Start of Material supplied

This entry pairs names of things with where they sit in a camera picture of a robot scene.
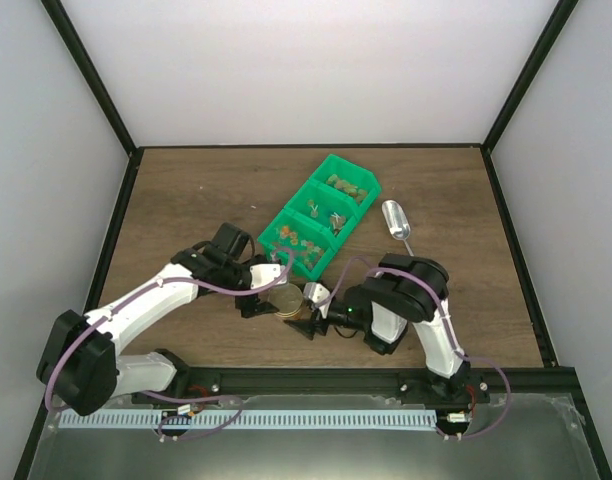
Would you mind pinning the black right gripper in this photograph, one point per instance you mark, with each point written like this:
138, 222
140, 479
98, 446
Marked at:
307, 329

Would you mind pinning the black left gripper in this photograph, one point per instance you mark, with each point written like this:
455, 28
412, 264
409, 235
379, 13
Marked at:
243, 303

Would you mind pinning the cream jar lid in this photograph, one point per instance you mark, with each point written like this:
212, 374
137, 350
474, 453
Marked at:
286, 298

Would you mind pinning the green bin with star candies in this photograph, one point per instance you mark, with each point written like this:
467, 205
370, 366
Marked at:
313, 245

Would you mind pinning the silver metal scoop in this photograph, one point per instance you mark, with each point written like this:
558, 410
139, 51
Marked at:
397, 223

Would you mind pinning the green bin with popsicle candies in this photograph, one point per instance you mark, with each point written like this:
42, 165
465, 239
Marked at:
349, 178

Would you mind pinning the clear glass jar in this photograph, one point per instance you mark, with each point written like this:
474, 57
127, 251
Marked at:
294, 315

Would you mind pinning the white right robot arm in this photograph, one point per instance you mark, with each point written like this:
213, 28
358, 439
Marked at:
400, 292

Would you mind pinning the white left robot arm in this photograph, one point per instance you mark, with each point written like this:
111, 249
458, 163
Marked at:
84, 364

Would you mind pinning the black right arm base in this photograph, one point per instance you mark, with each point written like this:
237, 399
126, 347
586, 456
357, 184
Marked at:
423, 387

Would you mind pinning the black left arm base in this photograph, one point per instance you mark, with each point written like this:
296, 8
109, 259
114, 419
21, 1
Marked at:
168, 380

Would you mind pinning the light blue slotted cable duct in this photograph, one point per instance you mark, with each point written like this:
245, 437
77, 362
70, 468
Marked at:
397, 420

End of Material supplied

▶ **How to complete this task**: Copy each line in the entries above where the word "base" shows up.

▶ **Solution below**:
Would you mind pinning the black right arm base in this photograph, one point per instance you mark, with each point written like this:
Would you mind pinning the black left arm base in this photograph, one point per instance you mark, with each point written like this:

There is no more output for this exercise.